If you want to do a really good job and add precision control of the bias voltage, use a shunt regulator like the TL431 to drive a larger pass transistor. If you need a schematic of this, the basic bias circuit can be seen in use on "The Triode Board" kit sold by IFWTech. If you think there is a chance your tubes are gassy and may experience an internal arc, never use a transistor based regulator in series with the cathode. The silicon diode string is your best friend here because it's the only part I've found that can handle this fault.
To best answer the original question, the buyer should gain some first hand knowledge on how to determine if the equipment is quality or not. If you're buying something "custom", don't purchase anything from anyone that won't share some photos of their previous work. If you show photos on this website, there are enough knowledgeable people here to help you spot things that will make a difference before making a mistake.

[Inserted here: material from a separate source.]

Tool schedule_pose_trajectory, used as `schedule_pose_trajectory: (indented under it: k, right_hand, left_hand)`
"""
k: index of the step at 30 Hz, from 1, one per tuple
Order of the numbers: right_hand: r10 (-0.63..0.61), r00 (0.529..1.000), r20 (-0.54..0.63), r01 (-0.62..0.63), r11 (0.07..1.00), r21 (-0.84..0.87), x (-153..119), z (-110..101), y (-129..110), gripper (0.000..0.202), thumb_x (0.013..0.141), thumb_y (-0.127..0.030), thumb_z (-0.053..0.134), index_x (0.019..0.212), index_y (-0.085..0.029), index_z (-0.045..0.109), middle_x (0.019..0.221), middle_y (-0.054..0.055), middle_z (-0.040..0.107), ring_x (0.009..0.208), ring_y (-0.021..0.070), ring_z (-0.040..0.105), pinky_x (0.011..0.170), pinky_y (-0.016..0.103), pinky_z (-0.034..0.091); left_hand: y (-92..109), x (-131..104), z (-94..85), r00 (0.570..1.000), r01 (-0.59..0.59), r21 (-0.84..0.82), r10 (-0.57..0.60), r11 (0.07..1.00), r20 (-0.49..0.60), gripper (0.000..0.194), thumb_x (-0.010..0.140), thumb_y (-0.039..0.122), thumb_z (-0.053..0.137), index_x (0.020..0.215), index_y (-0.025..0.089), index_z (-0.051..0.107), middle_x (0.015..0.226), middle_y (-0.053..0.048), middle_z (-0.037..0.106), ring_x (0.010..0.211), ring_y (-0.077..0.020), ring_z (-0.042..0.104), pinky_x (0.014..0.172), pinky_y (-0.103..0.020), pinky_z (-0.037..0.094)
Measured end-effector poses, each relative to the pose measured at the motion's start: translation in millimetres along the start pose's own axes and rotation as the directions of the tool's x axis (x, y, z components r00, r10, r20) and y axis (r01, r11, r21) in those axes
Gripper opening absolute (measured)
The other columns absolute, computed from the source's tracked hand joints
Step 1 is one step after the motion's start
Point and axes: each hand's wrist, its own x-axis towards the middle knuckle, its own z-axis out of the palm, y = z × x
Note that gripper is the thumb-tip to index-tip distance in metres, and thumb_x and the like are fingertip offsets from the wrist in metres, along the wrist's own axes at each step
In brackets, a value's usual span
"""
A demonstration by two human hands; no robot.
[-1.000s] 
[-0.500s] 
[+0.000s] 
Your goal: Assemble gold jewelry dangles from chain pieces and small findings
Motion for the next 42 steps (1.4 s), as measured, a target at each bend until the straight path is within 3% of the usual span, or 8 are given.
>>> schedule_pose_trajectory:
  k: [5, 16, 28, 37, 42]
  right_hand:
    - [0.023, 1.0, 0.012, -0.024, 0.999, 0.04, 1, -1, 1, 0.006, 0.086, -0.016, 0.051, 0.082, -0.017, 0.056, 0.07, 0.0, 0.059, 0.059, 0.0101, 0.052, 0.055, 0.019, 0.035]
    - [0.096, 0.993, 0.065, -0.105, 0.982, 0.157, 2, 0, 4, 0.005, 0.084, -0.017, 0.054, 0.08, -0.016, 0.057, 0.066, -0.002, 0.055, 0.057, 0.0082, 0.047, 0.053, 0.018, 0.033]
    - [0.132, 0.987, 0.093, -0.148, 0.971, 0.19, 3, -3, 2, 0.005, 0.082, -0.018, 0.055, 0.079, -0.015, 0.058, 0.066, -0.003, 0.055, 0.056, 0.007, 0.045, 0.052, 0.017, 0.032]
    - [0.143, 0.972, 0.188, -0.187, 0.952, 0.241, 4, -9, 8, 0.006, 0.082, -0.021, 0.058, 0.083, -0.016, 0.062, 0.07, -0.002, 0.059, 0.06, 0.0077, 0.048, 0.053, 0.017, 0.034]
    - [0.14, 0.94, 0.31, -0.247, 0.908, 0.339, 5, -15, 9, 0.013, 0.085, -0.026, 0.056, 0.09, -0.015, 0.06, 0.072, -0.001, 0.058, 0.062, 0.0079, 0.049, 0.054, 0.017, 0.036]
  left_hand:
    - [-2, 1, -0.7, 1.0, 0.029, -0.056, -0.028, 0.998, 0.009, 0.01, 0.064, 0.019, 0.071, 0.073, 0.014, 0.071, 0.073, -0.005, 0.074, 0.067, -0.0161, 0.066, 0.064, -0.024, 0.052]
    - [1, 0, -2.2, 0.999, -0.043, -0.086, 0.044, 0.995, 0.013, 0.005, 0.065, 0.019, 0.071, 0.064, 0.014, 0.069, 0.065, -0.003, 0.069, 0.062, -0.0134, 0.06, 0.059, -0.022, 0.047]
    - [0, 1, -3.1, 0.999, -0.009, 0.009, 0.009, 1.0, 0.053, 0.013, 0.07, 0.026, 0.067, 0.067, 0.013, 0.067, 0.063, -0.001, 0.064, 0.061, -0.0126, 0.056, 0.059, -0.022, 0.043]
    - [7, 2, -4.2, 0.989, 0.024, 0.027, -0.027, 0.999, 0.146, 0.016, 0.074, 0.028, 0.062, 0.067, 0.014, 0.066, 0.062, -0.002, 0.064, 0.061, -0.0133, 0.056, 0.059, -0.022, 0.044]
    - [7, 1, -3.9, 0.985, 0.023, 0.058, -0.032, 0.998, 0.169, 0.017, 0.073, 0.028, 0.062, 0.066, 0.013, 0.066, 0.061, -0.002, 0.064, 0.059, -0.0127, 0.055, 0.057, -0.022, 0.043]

You'll learn things like how to tell if the AC mains cord is properly RF bypassed so it does not radiate RFI to everyone on your distribution transformer. Do the meters have shielding, diode protection and bypass caps behind them? Has the input circuit been designed as a low pass filter with anything that looks like the right "Q"? Does the power supply and tank circuit look like it could handle the current that would be present to produce the advertised output? Can the tube match that supply without overheating and is it a reliable type that is still available? Is there any form of over current protection or even a glitch resistor? These are the questions inquiring minds would want answers to.
If a person knows enough about amps to really pick one apart like that they should build it themselves or find a dead one to resurrect.
Thanks for your help guys
"You'll learn things like how to tell if the AC mains cord is properly RF bypassed so it does not radiate RFI to everyone on your distribution transformer."